Les municipalités qui jugeront nécessaire de réglementer la vitesse ou de bloquer en tout ou en partie la navigation sur les lacs de leur territoire pourront y parvenir beaucoup plus rapidement en vertu d’une modification à la loi fédérale.

Le nombre croissant de motomarines et d’embarcations à moteur inquiète de nombreux citoyens préoccupés par la santé des lacs, la sécurité des plans d’eau ou le bruit engendré. Jusqu’ici, les riverains et les municipalités qui voulaient agir se heurtaient à un mur, Transports Canada, Ottawa ayant compétence sur la navigation.

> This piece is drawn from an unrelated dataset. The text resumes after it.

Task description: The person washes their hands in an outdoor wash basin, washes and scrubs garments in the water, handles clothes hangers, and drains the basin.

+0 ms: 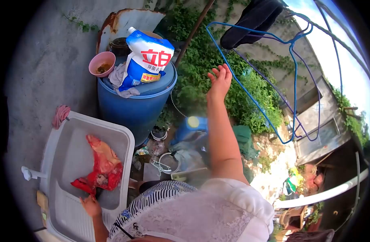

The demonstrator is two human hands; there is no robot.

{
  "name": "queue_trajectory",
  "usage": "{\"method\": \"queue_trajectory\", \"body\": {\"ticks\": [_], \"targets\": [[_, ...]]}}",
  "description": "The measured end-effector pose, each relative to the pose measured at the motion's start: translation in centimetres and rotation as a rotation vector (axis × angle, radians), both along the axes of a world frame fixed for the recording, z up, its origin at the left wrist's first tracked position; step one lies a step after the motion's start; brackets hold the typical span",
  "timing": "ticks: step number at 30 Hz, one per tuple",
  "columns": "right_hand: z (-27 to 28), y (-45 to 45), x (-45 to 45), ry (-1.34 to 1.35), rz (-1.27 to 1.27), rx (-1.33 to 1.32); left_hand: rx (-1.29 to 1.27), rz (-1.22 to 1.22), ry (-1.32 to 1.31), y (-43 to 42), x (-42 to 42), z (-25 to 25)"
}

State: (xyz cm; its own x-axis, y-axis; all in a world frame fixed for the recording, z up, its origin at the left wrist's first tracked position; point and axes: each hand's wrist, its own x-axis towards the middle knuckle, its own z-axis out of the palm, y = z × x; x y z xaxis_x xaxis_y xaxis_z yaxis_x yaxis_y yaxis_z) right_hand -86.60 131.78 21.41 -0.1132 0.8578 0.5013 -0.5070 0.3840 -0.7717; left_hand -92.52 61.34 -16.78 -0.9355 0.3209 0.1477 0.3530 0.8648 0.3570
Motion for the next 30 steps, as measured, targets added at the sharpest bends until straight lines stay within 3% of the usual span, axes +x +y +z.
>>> {"method": "queue_trajectory", "body": {"ticks": [6, 9, 10, 13, 15, 17, 20, 23, 28, 30], "targets": [[14.7, 4.9, 1.9, 0.192, 0.13, 0.417, -0.029, 0.036, -0.033, 0.0, -0.1, 0.0], [18.6, 6.8, 1.0, 0.017, -0.008, 0.649, -0.021, 0.041, -0.031, 0.1, 0.1, 0.0], [19.1, 6.0, 0.3, 0.071, -0.069, 0.637, -0.013, 0.039, -0.019, 0.2, 0.2, 0.1], [17.4, 8.7, -0.2, -0.18, -0.52, 0.669, -0.022, 0.031, 0.003, 0.2, 0.4, 0.3], [13.9, 11.8, -1.3, -0.141, -0.569, 0.683, -0.026, 0.04, 0.0, 0.4, 0.4, 0.5], [10.8, 9.9, -1.6, -0.227, -0.456, 0.579, -0.022, 0.06, -0.024, 0.6, 0.4, 0.9], [6.2, 11.1, -2.3, -0.171, -0.383, 0.723, -0.029, 0.061, -0.037, 0.6, 0.4, 0.6], [2.4, 10.1, -2.5, -0.081, -0.081, 0.382, -0.06, 0.051, -0.01, 0.7, 0.6, 0.9], [-0.2, 6.5, -2.3, -0.383, -0.529, 0.561, -0.036, 0.055, -0.004, 0.8, 0.5, 0.4], [0.6, 5.4, -2.4, -0.269, -0.456, 0.56, -0.033, 0.062, 0.0, 0.7, 0.5, 0.2]]}}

En entrevue téléphonique avec La Presse jeudi, la ministre du Revenu, Marie-Claude Bibeau, qui a pris sous son aile ce dossier à titre de députée de Compton–Stanstead, en Estrie, explique que le ministre des Transports pourra désormais publier rapidement un décret pour avaliser une résolution qui aura été prise dans une municipalité à propos de la navigation.

Concrètement, cela signifie que les municipalités qui voudraient restreindre la navigation sur les plans d’eau de leur secteur pourront espérer rapidement un décret favorable du ministre des Transports s’ils ont démontré que la santé du lac ou la sécurité nautique étaient en jeu, puis fait voter une résolution municipale.

PHOTO FRANÇOIS ROY, ARCHIVES LA PRESSE

Marie-Claude Bibeau, ministre du Revenu national et députée des Cantons-de-l’Est, a convaincu Ottawa d’alléger la tâche des municipalités qui veulent avoir leur mot à dire sur la navigation sur les lacs.

« Les municipalités de ma région [qui présenteraient un dossier maintenant] peuvent espérer un décret du ministre d’ici l’été prochain », illustre Mme Bibeau.

La ministre note qu’Ottawa conserve sa compétence sur la navigation, mais une fois « qu’une municipalité aura eu le courage de faire une résolution », « on peut raisonnablement s’attendre à ce que le ministre [des Transports] accorde le décret » sans tarder.

Car les municipalités, dit-elle, « sont les mieux placées pour prendre leur décision ».

Loi sur la marine marchande

Mme Bibeau explique avoir pris « le flambeau » de ce dossier après avoir été fortement interpellée en 2015 par « la présentation très percutante » de huit associations de lacs de sa région, certains étant aux prises avec des espèces envahissantes.

« Je me suis alors engagée à faire ce qui était en mon pouvoir dans ce dossier, sans savoir dans quoi je m’embarquais. »

Ce à quoi elle s’attaquait, finalement, c’était la loi sur la marine marchande, pensée surtout pour la navigation sur le fleuve Saint-Laurent, et qui, encore aujourd’hui, régit tant les motomarines et les petites embarcations sur de petits lacs du Canada que les gros navires sur la Voie maritime.

Ajustement de Transports Canada

Transports Canada a reconnu que le processus actuel était trop long et trop complexe. Mieux, il a reconnu non seulement qu’il fallait prendre en compte les enjeux de sécurité nautique, mais aussi les enjeux environnementaux.

« C’était déjà là [dans le règlement], mais en tout petits caractères, et Transports Canada ne le mettait jamais en application », précise Mme Bibeau.

« Les Canadiennes et Canadiens méritent d’avoir leur mot à dire sur la façon dont leurs voies navigables sont réglementées. Aujourd’hui, on accélère le processus pour les communautés locales », a déclaré Pablo Rodriguez, ministre des Transports.

Par cette annonce, Pascale St-Onge, ministre du Patrimoine – elle aussi partie prenante au dossier –, estime qu’Ottawa réitère son engagement « auprès de nos citoyens et nos municipalités » et s’assure que la population ait « davantage son mot à dire sur la façon de protéger nos plans d’eau et de rendre la navigation de plaisance plus sécuritaire ». La balle sera désormais beaucoup dans le camp des municipalités, à qui il reviendra de faire les arbitrages entre ceux qui estiment nécessaire de limiter la navigation sur les lacs et ceux qui plaideront pour le droit de circuler sur les lacs qui sont à la base libres d’accès.